Dans: « Mwen ta ale naje», le poète haïtien Christophe Philippe Charles fait plonger son lecteur dans les eaux profondes d’un amour charnel, tendre et mystique. Le poème, écrit en créole, épouse la musicalité naturelle de la langue pour mieux explorer les frissons du désir et les fulgurances de l’adoration.

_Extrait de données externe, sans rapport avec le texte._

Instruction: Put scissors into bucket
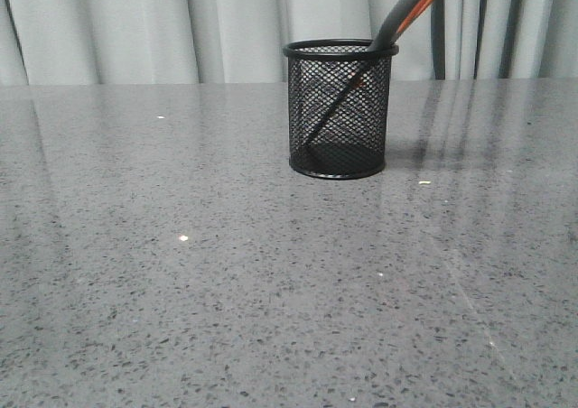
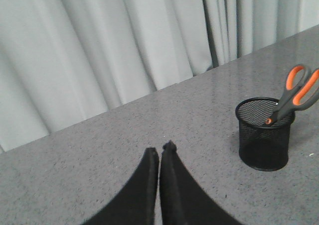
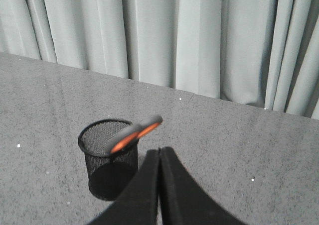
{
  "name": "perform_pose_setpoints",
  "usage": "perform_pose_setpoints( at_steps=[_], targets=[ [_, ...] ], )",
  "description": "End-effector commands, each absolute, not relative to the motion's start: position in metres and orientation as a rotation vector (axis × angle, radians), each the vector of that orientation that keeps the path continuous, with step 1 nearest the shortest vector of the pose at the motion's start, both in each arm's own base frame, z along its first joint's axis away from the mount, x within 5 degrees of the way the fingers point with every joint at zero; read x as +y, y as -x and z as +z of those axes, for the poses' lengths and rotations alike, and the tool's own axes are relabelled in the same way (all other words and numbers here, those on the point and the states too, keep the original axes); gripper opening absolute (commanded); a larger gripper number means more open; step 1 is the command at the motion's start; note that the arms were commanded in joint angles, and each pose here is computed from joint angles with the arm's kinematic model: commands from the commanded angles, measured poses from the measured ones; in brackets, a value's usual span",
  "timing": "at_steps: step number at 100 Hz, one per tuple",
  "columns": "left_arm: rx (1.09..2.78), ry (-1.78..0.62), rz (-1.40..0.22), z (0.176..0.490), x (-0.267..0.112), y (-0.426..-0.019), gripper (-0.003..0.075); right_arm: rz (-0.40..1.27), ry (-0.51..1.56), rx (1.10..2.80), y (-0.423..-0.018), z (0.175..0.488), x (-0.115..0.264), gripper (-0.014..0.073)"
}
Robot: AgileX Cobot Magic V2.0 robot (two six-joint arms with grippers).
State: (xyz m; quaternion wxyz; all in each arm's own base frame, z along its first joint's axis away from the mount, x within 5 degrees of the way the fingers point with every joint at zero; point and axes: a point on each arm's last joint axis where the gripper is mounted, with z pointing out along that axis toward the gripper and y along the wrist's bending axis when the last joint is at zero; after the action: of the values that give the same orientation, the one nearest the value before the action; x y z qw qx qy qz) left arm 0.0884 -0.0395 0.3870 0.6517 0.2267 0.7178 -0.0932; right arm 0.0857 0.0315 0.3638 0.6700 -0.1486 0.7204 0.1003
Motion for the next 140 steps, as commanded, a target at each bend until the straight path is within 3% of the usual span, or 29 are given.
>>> perform_pose_setpoints(
  at_steps=[1, 25, 37, 123, 140],
  targets=[
    [1.531, -0.387, -0.178, 0.373, -0.032, -0.077, -0.0020, 0.232, 0.284, 1.463, -0.073, 0.361, 0.026, -0.0052],
    [1.471, -0.275, -0.170, 0.314, -0.024, -0.050, -0.0019, 0.232, 0.269, 1.408, -0.052, 0.310, 0.018, -0.0052],
    [1.461, -0.240, -0.207, 0.296, -0.024, -0.045, -0.0019, 0.233, 0.260, 1.372, -0.049, 0.303, 0.017, -0.0052],
    [1.457, -0.227, -0.218, 0.287, -0.024, -0.042, -0.0020, 0.233, 0.256, 1.357, -0.048, 0.305, 0.016, -0.0056],
    [1.543, -0.058, -0.156, 0.268, -0.010, -0.050, -0.0020, 0.233, 0.256, 1.357, -0.048, 0.305, 0.016, -0.0056]
  ],
)
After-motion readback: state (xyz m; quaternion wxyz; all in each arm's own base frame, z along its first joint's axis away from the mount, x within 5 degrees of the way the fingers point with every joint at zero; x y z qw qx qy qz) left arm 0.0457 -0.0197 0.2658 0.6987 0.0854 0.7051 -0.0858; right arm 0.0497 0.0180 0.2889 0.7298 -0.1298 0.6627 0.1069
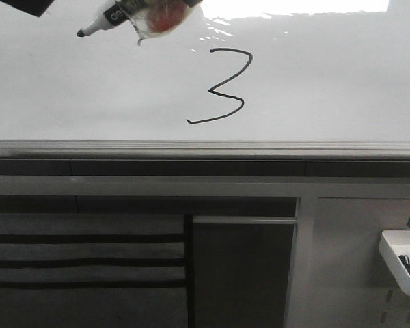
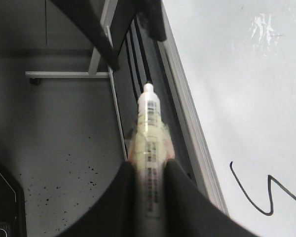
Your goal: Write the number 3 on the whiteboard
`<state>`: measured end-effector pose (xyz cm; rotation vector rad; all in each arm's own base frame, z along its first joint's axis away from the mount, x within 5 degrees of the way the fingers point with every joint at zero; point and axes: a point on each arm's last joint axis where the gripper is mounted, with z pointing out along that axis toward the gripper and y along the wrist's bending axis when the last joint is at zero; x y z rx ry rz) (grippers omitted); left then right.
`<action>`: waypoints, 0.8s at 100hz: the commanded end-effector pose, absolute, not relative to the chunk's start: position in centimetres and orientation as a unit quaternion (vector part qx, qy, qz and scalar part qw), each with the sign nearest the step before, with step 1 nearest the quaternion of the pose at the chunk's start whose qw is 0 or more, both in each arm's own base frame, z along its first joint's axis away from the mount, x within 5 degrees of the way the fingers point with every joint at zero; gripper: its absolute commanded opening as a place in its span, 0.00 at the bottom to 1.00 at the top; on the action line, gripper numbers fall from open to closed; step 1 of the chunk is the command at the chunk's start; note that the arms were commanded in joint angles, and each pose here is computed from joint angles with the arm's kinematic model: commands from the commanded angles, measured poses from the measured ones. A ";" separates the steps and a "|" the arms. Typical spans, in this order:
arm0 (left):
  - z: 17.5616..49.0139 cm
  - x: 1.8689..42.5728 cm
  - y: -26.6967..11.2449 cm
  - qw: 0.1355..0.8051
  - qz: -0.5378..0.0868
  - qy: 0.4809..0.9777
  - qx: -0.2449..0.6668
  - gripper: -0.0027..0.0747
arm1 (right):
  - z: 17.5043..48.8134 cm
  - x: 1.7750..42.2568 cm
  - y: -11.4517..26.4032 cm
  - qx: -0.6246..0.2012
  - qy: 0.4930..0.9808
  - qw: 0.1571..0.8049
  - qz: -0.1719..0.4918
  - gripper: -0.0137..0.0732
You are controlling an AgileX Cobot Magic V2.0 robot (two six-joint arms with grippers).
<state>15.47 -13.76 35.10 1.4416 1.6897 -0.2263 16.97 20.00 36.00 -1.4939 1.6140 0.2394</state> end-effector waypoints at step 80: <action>35.5 17.9 -18.1 0.464 -0.069 0.598 0.650 0.26 | 37.9 17.0 20.0 -0.599 0.617 0.504 0.085 0.14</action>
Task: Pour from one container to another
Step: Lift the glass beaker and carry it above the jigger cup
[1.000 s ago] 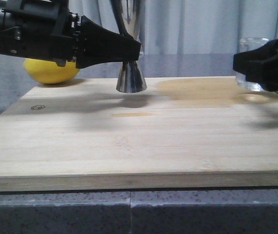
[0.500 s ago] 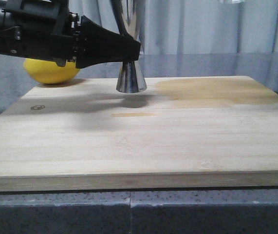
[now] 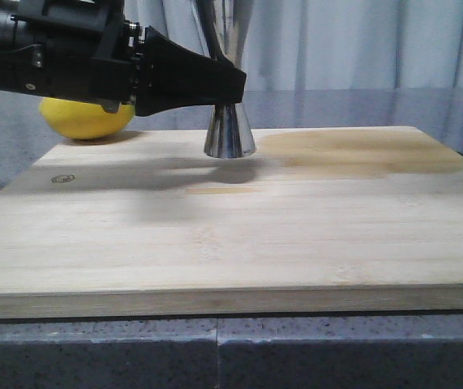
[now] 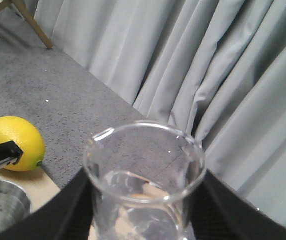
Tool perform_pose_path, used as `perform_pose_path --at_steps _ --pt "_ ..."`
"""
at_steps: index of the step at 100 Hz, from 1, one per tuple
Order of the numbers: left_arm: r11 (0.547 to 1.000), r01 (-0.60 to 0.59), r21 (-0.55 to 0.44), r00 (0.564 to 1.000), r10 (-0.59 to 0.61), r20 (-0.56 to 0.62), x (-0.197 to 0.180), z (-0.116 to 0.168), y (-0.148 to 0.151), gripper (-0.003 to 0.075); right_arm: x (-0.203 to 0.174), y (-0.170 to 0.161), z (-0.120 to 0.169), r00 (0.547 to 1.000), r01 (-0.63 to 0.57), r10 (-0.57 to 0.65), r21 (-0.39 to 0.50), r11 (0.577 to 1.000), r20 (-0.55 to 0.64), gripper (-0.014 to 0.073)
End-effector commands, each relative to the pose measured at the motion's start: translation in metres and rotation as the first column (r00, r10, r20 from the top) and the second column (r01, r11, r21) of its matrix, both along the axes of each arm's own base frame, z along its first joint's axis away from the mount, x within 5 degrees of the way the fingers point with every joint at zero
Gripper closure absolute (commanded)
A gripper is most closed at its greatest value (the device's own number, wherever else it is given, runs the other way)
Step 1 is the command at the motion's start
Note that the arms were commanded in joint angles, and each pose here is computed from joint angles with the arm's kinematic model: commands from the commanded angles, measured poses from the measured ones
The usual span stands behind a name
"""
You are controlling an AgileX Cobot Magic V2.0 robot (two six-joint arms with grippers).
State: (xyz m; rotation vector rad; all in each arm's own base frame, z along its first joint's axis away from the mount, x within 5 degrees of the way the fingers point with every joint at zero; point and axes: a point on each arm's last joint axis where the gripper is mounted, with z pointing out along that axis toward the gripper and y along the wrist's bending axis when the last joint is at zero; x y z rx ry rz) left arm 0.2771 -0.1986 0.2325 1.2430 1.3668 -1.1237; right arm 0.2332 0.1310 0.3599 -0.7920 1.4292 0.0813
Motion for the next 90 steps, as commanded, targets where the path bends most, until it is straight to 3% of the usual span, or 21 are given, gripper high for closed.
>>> perform_pose_path --at_steps 1,47,90 --pt "0.987 0.068 -0.146 0.997 -0.063 0.037 -0.009 0.031 -0.005 0.0713 -0.009 0.003 0.024 0.994 -0.043 0.039 0.039 0.998 0.1 0.0399" --pt "0.985 0.098 -0.145 0.995 -0.094 0.036 -0.015 0.031 -0.013 0.0713 -0.016 0.014 0.014 0.995 -0.068 0.075 -0.113 0.991 0.064 0.0399" --pt "0.983 0.113 -0.145 0.993 -0.108 0.036 -0.018 0.031 -0.017 0.0713 -0.018 0.017 0.013 0.992 -0.081 0.096 -0.167 0.983 0.081 0.0399"
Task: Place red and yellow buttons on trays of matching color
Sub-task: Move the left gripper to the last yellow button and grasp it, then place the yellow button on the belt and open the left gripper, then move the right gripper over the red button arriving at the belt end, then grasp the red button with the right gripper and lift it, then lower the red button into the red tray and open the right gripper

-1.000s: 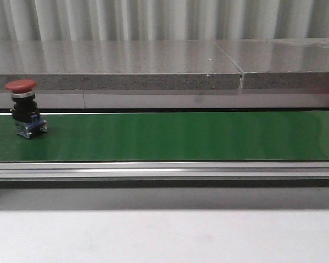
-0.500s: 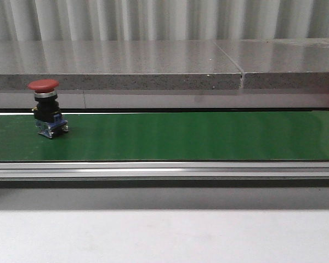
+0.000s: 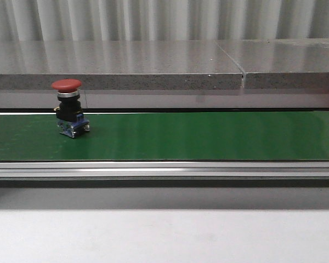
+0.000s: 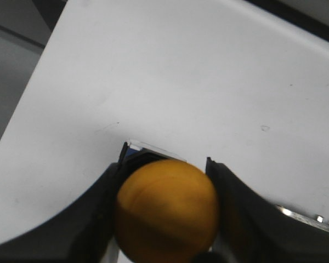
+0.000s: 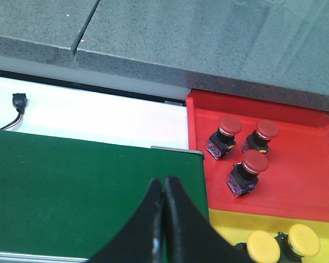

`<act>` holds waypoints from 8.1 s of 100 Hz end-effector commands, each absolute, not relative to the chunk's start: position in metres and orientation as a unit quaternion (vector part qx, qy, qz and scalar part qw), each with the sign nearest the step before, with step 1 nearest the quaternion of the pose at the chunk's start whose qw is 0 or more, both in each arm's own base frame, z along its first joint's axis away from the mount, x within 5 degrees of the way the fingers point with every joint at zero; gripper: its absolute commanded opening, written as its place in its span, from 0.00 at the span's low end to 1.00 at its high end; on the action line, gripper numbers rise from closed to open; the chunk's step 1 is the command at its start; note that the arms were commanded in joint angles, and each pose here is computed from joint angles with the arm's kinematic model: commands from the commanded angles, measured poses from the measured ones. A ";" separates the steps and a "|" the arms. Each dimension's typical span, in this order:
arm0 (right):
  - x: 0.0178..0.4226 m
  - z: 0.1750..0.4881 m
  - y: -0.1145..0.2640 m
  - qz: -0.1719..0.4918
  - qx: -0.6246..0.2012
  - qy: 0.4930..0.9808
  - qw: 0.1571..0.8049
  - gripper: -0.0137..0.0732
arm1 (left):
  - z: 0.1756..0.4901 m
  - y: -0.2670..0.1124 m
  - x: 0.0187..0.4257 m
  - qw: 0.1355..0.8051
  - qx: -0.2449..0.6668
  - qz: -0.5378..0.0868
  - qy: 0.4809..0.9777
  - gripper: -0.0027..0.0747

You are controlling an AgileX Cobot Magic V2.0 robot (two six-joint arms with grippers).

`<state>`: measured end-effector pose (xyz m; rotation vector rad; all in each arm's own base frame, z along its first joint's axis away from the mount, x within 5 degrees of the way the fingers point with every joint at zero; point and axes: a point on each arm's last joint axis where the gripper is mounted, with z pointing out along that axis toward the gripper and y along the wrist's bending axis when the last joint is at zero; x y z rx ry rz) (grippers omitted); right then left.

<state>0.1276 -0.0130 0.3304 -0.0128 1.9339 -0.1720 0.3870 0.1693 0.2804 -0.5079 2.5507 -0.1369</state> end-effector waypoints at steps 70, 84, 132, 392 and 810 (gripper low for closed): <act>0.128 0.346 -0.013 -0.081 -0.014 0.791 0.606 0.08 | 0.312 0.057 0.326 0.301 -0.078 -0.078 0.947 0.07; 0.128 0.346 -0.013 -0.081 -0.014 0.791 0.606 0.08 | 0.296 0.052 0.324 0.289 -0.078 -0.079 0.951 0.07; 0.128 0.346 -0.013 -0.081 -0.014 0.791 0.606 0.08 | 0.280 0.044 0.325 0.286 -0.074 -0.082 0.952 0.16; 0.126 0.338 -0.013 -0.079 -0.010 0.818 0.570 0.89 | 0.324 -0.020 0.087 0.678 0.079 -0.076 0.727 0.01; 0.395 0.227 -0.257 -0.088 0.267 0.921 0.270 0.57 | 0.324 -0.020 0.087 0.678 0.079 -0.076 0.727 0.01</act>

Dès les premiers vers, l’image de l’être aimé est élevée au rang de divinité intime. “Ti zye w se bèl lalin”  donne le ton : chaque fragment du corps devient cosmos. La bouche est une cerise inépuisable, la voix une mélodie qui enivre, les seins des fruits tropicaux qu’on cueille sans fin. Le parfum des vers d’ Oswald Durand  flotte dans ce poème. Tout est sensation, tout est offrande. Christophe Philippe Charles ne décrit pas seulement un amour physique , il célèbre une communion. L’amant ne consomme pas, il contemple, savoure, prie. Le vocabulaire est simple, mais chaque mot est chargé d’une intensité sensorielle et d’une ferveur presque religieuse : mwen pa janm sispann souse... mwen pa janm sispann ekri… Le poème se construit en répétitions hypnotiques, comme un souffle qui s’accélère puis s’abandonne. On lit : “souse souse souse / souse san pran souf” , et plus loin : “ ale naje ale naje / jouk nan fon lanmè” . Ces boucles verbales créent une pulsation, une transe. L’amour ici n’est pas figé ; il est mouvement perpétuel, errance extatique dans les plis du corps de l’autre.  Et puis, il y a l’écriture elle-même. Le poète confie qu’il ne veut pas finir d’écrire ce corps :  “Mwen pa vle fin ekri l / Kilè mwen ta fin ekri l”. Car finir d’écrire, ce serait figer l’amour, le clore. Or, cet amour-là est vivant, insaisissable, aussi vaste que l’océan. La dernière strophe est peut-être la plus bouleversante. Après avoir parcouru ce corps comme un jardin sacré, après s’être abreuvé de ses douceurs, le poète veut “ ale naje” dans la mer profonde de l’amour. Il accepte même le risque de s’y noyer : menm si m konnen m ka neye. Le désir devient alors abandon total, perte de soi, offrande absolue. Et c’ est là que Mwen ta ale naje touche à l’universel car derrière la passion d’un homme pour une femme, c’est l’élan humain vers ce qui dépasse, vers ce qui nous défait et nous révèle à la fois. Avec ce poème, Christophe Philippe Charles rappelle que la poésie n’a pas à choisir entre le charnel et le spirituel. Au contraire, les deux se nourrissent, s’épousent, s’intensifient. Mwen ta ale naje est un chant libre, profond, amoureux, où le corps de l’autre devient monde, texte, mer et peut-être même salut.